== GIVEN DATA ==
Start of Block

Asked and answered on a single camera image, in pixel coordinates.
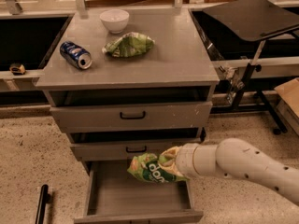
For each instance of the grey drawer cabinet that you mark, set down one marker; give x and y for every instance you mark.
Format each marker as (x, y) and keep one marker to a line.
(176, 70)

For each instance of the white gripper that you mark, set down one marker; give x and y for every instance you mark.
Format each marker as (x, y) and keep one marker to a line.
(185, 160)

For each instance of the black tray stand table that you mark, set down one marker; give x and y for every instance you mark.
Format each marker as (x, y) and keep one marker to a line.
(254, 45)

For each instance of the white ceramic bowl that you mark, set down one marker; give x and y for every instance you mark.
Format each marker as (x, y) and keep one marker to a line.
(115, 20)

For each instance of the grey open bottom drawer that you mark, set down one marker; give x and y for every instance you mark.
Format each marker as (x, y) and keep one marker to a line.
(115, 197)

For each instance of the green rice chip bag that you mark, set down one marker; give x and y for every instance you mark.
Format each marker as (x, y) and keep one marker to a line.
(146, 168)

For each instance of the grey middle drawer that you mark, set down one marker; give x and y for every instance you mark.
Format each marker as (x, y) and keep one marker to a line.
(110, 151)

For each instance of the blue soda can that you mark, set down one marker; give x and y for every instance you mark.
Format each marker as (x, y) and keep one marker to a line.
(76, 55)

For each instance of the black bar handle on floor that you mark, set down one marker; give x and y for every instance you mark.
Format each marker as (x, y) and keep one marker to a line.
(44, 199)

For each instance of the cardboard box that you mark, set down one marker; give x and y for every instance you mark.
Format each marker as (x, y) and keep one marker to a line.
(288, 106)

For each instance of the crumpled green snack bag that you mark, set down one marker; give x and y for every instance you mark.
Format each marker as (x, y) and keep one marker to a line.
(129, 45)

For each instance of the yellow tape measure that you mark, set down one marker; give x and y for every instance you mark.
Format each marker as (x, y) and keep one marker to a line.
(17, 69)

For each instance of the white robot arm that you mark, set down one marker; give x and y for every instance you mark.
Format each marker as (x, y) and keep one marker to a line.
(232, 158)

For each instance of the grey top drawer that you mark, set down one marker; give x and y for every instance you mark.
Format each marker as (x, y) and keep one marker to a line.
(110, 118)

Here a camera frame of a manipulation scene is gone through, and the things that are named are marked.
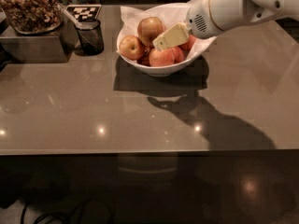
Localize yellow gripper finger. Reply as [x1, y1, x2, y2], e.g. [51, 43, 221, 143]
[152, 22, 191, 50]

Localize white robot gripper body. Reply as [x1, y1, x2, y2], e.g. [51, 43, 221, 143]
[186, 0, 223, 39]

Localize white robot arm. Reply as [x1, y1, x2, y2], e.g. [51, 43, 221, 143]
[153, 0, 299, 50]

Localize right red apple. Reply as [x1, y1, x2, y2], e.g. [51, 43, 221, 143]
[179, 35, 196, 51]

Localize red apple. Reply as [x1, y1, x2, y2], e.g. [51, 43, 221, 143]
[179, 35, 196, 51]
[149, 49, 175, 67]

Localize white paper bowl liner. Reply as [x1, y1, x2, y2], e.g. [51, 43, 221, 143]
[117, 3, 216, 63]

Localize large top red-yellow apple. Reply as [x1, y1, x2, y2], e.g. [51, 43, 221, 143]
[137, 17, 164, 47]

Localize front red apple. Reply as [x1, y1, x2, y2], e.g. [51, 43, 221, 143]
[149, 49, 175, 67]

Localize white ceramic bowl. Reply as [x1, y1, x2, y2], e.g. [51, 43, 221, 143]
[116, 3, 219, 77]

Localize left red-yellow apple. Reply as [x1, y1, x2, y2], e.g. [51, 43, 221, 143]
[119, 35, 146, 60]

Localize black mesh cup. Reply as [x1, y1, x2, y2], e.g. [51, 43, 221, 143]
[75, 19, 104, 55]

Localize black white marker card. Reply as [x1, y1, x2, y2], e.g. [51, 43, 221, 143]
[66, 5, 102, 21]

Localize white spoon in cup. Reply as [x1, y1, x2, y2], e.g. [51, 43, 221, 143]
[58, 3, 83, 29]

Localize grey metal box stand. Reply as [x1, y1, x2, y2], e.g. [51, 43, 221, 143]
[0, 21, 78, 63]

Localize black cable on floor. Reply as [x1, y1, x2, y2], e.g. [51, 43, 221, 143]
[20, 192, 115, 224]

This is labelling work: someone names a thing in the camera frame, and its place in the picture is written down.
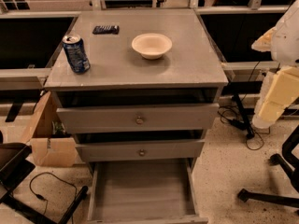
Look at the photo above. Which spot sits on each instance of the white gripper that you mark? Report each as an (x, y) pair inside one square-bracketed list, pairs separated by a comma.
[(287, 46)]

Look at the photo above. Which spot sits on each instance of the blue pepsi can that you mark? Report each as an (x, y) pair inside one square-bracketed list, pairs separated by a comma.
[(75, 53)]

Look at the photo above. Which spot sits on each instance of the grey top drawer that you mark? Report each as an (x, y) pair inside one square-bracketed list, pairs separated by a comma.
[(135, 118)]

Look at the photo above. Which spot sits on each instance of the grey middle drawer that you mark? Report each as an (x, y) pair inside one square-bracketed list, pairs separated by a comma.
[(137, 151)]

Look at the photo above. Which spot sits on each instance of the grey drawer cabinet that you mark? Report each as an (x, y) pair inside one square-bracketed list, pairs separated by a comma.
[(189, 73)]

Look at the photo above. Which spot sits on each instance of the grey open bottom drawer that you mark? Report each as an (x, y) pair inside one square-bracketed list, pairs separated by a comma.
[(143, 192)]

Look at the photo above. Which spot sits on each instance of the black desk leg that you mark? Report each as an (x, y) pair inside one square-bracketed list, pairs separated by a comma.
[(250, 132)]

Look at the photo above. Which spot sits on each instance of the white paper bowl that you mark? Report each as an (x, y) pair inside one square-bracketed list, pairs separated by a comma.
[(151, 46)]

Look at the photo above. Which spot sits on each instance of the dark snack bar packet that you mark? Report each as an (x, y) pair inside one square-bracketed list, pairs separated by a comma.
[(106, 30)]

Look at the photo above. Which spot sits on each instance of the brown cardboard box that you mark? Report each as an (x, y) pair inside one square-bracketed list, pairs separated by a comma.
[(49, 148)]

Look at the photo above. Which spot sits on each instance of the black chair left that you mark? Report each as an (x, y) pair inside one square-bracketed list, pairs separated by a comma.
[(58, 186)]

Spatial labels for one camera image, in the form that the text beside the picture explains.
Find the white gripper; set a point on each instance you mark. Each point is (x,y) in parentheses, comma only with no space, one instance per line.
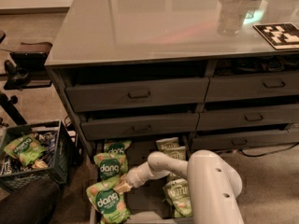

End of Block

== EXERCISE DIRECTIONS ==
In the listing above, find the line containing "For each instance of the black bar" and the line containing "For each instance of the crumpled". Output them and every line between, exactly, and nothing else.

== WRITTEN SOLUTION ==
For each instance of the black bar handle on floor that you mark, set down one marker; give x and y for every instance you mark.
Format each marker as (x, y) and keep one marker to a line.
(44, 199)

For each instance of the cardboard box that you mark, set down one marker; give x and y for every instance you mark.
Format each marker as (x, y) and keep one marker to a line.
(288, 106)

For each instance of the crumpled green snack bag that you mark, set down one marker; give x and y for every instance you mark.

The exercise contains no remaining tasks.